CPS Energy Didn't Realize Their Own Building Lights Were Left On During Blackouts
While managing controlled blackouts Monday to reduce demand on the state’s electric grid, officials with San Antonio’s city-owned power company said they didn’t realize the lights of their own building downtown were left on overnight.
“We were so busy and looking at everybody else, we weren't focused enough,” said CPS Energy President and CEO Paula Gold-Williams in response to a reporter’s question during a media briefing Tuesday. “We do actually have 24 hour operations in our downtown building, and for security purposes for where our people are working, we had left the lights on.”

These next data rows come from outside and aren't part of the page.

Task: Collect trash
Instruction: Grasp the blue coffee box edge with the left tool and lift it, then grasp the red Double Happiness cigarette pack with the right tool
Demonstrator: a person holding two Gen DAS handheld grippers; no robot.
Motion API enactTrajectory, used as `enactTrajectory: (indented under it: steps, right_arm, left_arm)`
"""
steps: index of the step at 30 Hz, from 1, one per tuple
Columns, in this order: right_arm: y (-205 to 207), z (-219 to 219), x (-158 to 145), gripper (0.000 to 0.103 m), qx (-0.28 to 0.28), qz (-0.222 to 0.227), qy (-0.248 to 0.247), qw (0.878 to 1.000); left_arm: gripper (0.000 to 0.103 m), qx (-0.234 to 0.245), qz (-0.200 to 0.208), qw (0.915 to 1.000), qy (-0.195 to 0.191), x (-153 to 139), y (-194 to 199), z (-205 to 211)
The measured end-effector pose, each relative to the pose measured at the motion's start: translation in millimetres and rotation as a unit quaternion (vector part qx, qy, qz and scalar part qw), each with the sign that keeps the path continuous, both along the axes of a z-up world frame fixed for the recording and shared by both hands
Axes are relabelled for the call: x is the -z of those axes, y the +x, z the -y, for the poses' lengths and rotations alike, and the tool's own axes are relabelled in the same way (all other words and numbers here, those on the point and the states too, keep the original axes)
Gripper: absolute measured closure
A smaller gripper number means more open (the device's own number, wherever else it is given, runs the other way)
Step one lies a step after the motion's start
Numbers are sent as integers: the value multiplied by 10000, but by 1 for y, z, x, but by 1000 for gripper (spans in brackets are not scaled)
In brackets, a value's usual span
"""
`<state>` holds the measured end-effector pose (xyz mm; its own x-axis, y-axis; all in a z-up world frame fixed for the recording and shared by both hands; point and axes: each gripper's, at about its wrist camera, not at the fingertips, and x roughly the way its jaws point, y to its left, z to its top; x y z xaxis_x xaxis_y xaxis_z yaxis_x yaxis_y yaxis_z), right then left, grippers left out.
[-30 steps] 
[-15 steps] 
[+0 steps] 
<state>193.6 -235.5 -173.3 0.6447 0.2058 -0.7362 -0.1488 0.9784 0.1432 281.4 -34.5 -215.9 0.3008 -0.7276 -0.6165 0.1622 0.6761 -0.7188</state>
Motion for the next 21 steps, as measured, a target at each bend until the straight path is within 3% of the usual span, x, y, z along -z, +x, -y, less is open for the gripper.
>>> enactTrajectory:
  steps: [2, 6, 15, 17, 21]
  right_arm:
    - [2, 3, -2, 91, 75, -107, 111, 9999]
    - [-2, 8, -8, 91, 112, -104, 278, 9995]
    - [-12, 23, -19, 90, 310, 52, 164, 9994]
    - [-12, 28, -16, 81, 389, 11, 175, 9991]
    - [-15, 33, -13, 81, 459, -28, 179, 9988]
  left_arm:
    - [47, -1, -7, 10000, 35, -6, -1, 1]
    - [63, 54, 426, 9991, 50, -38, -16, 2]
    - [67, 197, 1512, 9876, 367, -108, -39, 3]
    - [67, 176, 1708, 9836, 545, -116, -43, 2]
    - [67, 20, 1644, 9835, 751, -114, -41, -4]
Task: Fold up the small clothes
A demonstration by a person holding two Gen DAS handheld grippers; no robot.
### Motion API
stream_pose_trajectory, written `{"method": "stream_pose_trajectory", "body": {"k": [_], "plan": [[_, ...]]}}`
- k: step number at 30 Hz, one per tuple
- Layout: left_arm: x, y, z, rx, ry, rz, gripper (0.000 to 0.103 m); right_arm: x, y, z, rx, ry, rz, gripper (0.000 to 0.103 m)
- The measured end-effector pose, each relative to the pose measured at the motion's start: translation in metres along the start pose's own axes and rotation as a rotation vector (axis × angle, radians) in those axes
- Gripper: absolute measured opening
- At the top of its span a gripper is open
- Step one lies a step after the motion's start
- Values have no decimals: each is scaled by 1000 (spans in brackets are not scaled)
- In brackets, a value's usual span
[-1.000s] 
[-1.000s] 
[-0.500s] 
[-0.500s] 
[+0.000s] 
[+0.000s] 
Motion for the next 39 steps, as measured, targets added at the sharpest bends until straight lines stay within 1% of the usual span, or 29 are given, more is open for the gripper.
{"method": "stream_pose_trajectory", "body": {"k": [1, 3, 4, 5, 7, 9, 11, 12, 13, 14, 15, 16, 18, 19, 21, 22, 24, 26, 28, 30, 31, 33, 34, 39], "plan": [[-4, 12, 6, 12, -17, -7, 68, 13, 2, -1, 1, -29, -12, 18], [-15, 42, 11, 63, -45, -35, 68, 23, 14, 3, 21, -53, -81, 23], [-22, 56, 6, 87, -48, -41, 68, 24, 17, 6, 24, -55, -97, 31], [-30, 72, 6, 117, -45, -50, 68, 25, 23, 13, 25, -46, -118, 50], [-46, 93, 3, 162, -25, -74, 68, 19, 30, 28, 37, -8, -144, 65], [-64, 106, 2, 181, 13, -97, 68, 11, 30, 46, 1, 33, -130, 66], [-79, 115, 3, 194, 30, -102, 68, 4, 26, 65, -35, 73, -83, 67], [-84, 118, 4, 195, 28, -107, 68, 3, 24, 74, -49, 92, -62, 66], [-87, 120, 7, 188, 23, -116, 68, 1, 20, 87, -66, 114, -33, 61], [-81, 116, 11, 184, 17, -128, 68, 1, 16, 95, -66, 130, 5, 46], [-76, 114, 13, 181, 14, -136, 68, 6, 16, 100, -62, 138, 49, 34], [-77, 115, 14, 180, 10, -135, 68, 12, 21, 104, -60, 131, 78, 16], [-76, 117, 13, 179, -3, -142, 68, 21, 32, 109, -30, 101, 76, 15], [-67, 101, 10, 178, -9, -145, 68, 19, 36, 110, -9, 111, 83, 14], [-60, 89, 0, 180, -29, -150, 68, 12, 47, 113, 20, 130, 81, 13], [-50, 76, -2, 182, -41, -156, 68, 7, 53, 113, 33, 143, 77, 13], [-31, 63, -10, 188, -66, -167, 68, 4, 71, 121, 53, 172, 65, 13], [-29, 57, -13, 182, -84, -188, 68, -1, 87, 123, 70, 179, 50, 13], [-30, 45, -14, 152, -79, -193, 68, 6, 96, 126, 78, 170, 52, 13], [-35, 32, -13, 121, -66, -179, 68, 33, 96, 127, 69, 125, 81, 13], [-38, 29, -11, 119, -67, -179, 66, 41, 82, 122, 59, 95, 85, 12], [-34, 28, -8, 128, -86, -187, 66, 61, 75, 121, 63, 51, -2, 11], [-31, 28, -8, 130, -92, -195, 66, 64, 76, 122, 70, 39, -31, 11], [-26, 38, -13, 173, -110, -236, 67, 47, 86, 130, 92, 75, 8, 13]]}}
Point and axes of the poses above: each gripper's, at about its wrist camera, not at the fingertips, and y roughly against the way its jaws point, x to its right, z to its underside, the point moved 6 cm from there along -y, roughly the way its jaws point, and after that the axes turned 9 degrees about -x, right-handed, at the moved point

Gold-Williams said CPS Energy activated a timer to shut off emergency lighting inside the building Tuesday and was working on turning off the lights to their parking light.
“When you're actually working on it, you just don't look around. You're focused on trying to keep (everybody’s power) up,” Gold-Williams said. “We can do better. That's one of our learning lessons.”
Rudy Garza, CPS Energy’s Chief Customer Engagement Officer, said downtown San Antonio has been exempted from the controlled outages due to its proximity to a lot of critical infrastructure.
“We have our county partners, we've got our owner, the City of San Antonio, we've got public safety infrastructure, we've got children's hospitals, we've got nursing homes,” Garza said. “With that being said, we have been reaching out to customers who are not occupying their buildings right now … that do have capacity to reduce their load.”
“We can't force them off, but we are working with them to do everything they can to help our community,” Garza said.
Gold-Williams said CPS Energy has also been in talks with other big commercial customers that use a lot of power.
“You may see lights, but there are even customers where… a lot of them have gone to their backup systems for power so they're not pulling off the grid, or they're reducing production cycles,” Gold-Williams said. “We've been really proud of San Antonio maintaining jobs, but really responding and helping that power go to residents.”